● **DIRECTIONS**
Print the records exactly and in full, please; the pictures stay out.
** Opening INFORMATION SUPPLIED block **
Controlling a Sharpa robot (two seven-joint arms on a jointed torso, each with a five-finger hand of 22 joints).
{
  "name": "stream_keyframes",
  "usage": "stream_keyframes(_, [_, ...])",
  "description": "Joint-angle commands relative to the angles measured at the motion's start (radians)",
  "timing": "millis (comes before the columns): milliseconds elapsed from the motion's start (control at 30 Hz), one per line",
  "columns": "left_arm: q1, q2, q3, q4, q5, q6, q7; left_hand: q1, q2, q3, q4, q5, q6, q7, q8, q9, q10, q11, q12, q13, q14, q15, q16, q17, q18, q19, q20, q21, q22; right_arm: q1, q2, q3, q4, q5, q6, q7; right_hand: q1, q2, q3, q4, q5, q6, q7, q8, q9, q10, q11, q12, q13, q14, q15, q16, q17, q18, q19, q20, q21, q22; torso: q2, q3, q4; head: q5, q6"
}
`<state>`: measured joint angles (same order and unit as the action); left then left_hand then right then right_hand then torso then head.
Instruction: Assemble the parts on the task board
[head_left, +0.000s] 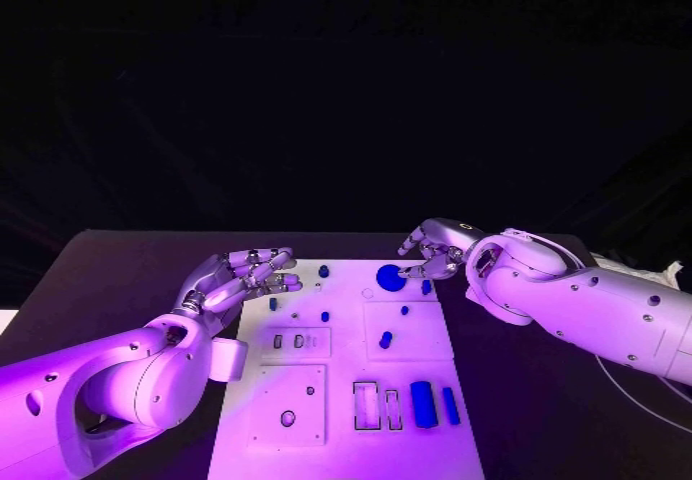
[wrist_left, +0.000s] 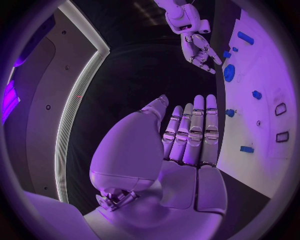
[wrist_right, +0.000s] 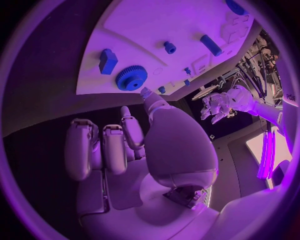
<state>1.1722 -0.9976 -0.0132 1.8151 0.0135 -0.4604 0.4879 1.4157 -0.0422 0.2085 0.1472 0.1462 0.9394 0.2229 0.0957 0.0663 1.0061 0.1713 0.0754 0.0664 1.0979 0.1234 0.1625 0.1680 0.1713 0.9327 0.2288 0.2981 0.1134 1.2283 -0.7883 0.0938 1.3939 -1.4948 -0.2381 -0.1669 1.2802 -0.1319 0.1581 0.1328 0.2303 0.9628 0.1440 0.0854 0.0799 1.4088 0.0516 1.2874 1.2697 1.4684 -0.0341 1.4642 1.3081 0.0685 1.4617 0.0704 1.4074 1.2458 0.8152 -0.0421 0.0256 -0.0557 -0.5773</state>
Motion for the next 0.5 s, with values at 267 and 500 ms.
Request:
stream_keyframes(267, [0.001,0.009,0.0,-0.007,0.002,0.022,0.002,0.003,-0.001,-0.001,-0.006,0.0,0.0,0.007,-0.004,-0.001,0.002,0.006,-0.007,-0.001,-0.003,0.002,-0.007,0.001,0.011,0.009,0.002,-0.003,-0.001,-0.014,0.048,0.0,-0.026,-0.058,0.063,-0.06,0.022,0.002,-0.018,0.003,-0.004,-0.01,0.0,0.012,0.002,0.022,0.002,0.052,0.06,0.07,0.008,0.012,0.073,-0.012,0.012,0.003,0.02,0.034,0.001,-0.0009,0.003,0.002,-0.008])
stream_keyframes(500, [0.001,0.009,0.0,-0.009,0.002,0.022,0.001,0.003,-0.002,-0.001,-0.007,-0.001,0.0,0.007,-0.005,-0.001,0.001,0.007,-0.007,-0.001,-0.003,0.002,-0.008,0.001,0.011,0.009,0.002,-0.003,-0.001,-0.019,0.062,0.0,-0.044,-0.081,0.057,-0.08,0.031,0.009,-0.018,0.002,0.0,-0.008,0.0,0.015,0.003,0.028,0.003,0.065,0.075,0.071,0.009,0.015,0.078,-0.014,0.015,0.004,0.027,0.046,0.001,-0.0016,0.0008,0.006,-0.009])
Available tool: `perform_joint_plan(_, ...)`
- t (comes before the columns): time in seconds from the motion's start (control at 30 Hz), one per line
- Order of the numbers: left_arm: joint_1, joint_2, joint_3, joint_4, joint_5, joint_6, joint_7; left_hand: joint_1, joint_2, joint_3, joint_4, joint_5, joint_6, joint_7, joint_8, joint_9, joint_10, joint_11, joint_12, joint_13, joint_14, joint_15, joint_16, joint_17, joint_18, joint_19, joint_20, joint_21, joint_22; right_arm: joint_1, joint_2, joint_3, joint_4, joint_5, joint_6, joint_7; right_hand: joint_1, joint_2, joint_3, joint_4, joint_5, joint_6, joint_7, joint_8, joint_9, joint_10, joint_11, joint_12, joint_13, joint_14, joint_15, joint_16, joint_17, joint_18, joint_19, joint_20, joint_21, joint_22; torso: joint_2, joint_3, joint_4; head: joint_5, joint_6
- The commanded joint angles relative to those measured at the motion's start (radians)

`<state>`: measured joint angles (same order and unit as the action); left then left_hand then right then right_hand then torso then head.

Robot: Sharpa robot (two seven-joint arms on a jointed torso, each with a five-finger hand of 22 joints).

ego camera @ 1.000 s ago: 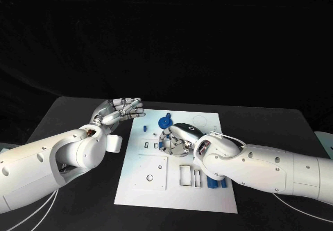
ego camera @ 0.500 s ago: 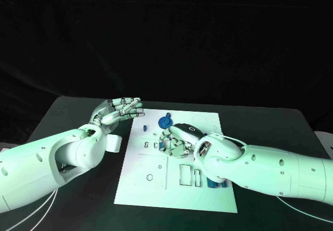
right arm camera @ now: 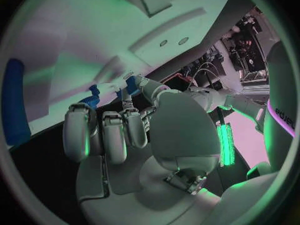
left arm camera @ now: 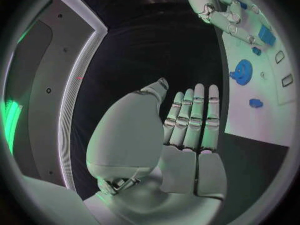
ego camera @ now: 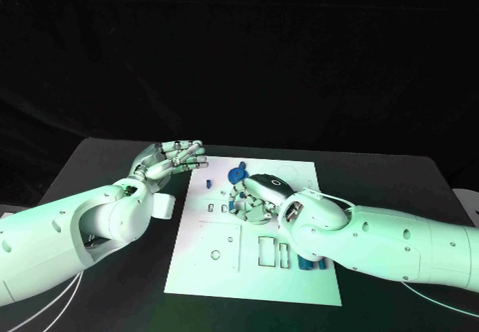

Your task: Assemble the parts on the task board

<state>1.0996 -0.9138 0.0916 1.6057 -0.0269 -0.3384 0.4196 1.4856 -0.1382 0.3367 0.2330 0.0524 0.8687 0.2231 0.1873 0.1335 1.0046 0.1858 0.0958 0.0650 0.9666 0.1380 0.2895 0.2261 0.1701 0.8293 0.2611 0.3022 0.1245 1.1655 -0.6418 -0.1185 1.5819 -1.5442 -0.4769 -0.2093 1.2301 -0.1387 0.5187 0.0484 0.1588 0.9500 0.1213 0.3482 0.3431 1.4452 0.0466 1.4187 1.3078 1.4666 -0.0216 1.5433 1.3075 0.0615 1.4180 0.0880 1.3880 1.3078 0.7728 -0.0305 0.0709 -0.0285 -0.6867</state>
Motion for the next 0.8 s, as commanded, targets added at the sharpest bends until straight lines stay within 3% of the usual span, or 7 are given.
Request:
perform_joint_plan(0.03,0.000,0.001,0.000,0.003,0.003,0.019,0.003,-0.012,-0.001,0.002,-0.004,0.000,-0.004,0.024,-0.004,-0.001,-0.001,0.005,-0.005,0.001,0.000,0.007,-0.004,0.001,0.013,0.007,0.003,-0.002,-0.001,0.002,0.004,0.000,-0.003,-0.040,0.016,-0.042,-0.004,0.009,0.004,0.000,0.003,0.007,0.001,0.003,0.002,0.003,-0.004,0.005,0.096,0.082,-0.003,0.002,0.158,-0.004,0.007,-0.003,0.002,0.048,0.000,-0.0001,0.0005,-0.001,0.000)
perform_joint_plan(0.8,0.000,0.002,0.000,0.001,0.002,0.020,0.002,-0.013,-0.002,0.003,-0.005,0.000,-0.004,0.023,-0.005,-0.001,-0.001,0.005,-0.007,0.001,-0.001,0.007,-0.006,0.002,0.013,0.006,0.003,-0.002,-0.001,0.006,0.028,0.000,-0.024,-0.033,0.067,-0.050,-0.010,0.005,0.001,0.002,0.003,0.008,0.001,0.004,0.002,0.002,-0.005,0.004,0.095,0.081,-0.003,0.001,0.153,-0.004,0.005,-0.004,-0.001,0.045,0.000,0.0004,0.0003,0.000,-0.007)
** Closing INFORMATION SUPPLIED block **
● **ANSWER AREA**
Controlling a Sharpa robot (two seven-joint arms on a jointed torso, each with a five-finger hand of 22 joints).
{
  "name": "stream_keyframes",
  "usage": "stream_keyframes(_, [_, ...])",
  "description": "Joint-angle commands relative to the angles measured at the motion's start (radians)",
  "timing": "millis (comes before the columns): milliseconds elapsed from the motion's start (control at 30 Hz), one per line",
  "columns": "left_arm: q1, q2, q3, q4, q5, q6, q7; left_hand: q1, q2, q3, q4, q5, q6, q7, q8, q9, q10, q11, q12, q13, q14, q15, q16, q17, q18, q19, q20, q21, q22; right_arm: q1, q2, q3, q4, q5, q6, q7; right_hand: q1, q2, q3, q4, q5, q6, q7, q8, q9, q10, q11, q12, q13, q14, q15, q16, q17, q18, q19, q20, q21, q22; torso: q2, q3, q4; head: q5, q6"
}
`<state>`: measured joint angles (same order and unit as the action); left then left_hand then right then right_hand then torso then head.
Instruction: Assemble the parts on the task board
[head_left, +0.000s] 
[wrist_left, +0.000s] 
[wrist_right, +0.000s] 
<state>1.1722 -0.9976 -0.0132 1.8151 0.0135 -0.4604 0.4879 1.4157 -0.0422 0.2085 0.1472 0.1462 0.9394 0.2229 0.0957 0.0663 1.0061 0.1713 0.0754 0.0664 1.0979 0.1234 0.1625 0.1680 0.1713 0.9327 0.2288 0.2981 0.1134 1.2283 -0.7883 0.0938 1.3939 -1.4948 -0.2381 -0.1669 1.2802 -0.1319 0.1581 0.1328 0.2303 0.9628 0.1440 0.0854 0.0799 1.4088 0.0516 1.2874 1.2697 1.4684 -0.0341 1.4642 1.3081 0.0685 1.4617 0.0704 1.4074 1.2458 0.8152 -0.0421 0.0256 -0.0557 -0.5773</state>
Motion for the next 0.5 s, with values at 267 and 500 ms.
Request:
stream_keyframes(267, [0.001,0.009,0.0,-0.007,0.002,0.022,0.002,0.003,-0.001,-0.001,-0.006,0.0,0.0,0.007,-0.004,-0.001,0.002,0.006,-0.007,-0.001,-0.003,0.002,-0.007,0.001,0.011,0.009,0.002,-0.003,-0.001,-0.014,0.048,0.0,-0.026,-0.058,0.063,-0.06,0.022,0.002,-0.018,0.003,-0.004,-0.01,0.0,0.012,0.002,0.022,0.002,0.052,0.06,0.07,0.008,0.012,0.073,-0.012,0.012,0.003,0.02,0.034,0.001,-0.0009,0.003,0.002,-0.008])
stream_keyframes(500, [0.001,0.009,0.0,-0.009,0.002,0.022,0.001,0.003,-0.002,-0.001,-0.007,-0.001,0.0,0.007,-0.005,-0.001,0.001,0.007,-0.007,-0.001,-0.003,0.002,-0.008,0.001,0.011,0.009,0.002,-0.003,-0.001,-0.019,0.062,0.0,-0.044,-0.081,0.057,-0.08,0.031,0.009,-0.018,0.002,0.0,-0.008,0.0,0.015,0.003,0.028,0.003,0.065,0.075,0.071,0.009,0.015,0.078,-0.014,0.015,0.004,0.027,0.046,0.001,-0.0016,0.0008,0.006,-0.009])
Available tool: `perform_joint_plan(_, ...)`
- t (comes before the columns): time in seconds from the motion's start (control at 30 Hz), one per line
- Order of the numbers: left_arm: joint_1, joint_2, joint_3, joint_4, joint_5, joint_6, joint_7; left_hand: joint_1, joint_2, joint_3, joint_4, joint_5, joint_6, joint_7, joint_8, joint_9, joint_10, joint_11, joint_12, joint_13, joint_14, joint_15, joint_16, joint_17, joint_18, joint_19, joint_20, joint_21, joint_22; right_arm: joint_1, joint_2, joint_3, joint_4, joint_5, joint_6, joint_7; right_hand: joint_1, joint_2, joint_3, joint_4, joint_5, joint_6, joint_7, joint_8, joint_9, joint_10, joint_11, joint_12, joint_13, joint_14, joint_15, joint_16, joint_17, joint_18, joint_19, joint_20, joint_21, joint_22; torso: joint_2, joint_3, joint_4; head: joint_5, joint_6
- The commanded joint angles relative to those measured at the motion's start (radians)

`<state>`: measured joint angles (same order and unit as the action); left then left_hand then right then right_hand then torso then head.

Robot: Sharpa robot (two seven-joint arms on a jointed torso, each with a five-finger hand of 22 joints).

ego camera @ 1.000 s ago: 
ego camera @ 0.500 s ago: 
right arm camera @ now: 
left arm camera @ now: 
ego camera @ now: 

Your task: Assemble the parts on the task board

<state>1.0996 -0.9138 0.0916 1.6057 -0.0269 -0.3384 0.4196 1.4856 -0.1382 0.3367 0.2330 0.0524 0.8687 0.2231 0.1873 0.1335 1.0046 0.1858 0.0958 0.0650 0.9666 0.1380 0.2895 0.2261 0.1701 0.8293 0.2611 0.3022 0.1245 1.1655 -0.6418 -0.1185 1.5819 -1.5442 -0.4769 -0.2093 1.2301 -0.1387 0.5187 0.0484 0.1588 0.9500 0.1213 0.3482 0.3431 1.4452 0.0466 1.4187 1.3078 1.4666 -0.0216 1.5433 1.3075 0.0615 1.4180 0.0880 1.3880 1.3078 0.7728 -0.0305 0.0709 -0.0285 -0.6867</state>
Motion for the next 0.8 s, as commanded, targets added at the sharpest bends until straight lines stay within 3% of the usual span, or 7 are given.
Request:
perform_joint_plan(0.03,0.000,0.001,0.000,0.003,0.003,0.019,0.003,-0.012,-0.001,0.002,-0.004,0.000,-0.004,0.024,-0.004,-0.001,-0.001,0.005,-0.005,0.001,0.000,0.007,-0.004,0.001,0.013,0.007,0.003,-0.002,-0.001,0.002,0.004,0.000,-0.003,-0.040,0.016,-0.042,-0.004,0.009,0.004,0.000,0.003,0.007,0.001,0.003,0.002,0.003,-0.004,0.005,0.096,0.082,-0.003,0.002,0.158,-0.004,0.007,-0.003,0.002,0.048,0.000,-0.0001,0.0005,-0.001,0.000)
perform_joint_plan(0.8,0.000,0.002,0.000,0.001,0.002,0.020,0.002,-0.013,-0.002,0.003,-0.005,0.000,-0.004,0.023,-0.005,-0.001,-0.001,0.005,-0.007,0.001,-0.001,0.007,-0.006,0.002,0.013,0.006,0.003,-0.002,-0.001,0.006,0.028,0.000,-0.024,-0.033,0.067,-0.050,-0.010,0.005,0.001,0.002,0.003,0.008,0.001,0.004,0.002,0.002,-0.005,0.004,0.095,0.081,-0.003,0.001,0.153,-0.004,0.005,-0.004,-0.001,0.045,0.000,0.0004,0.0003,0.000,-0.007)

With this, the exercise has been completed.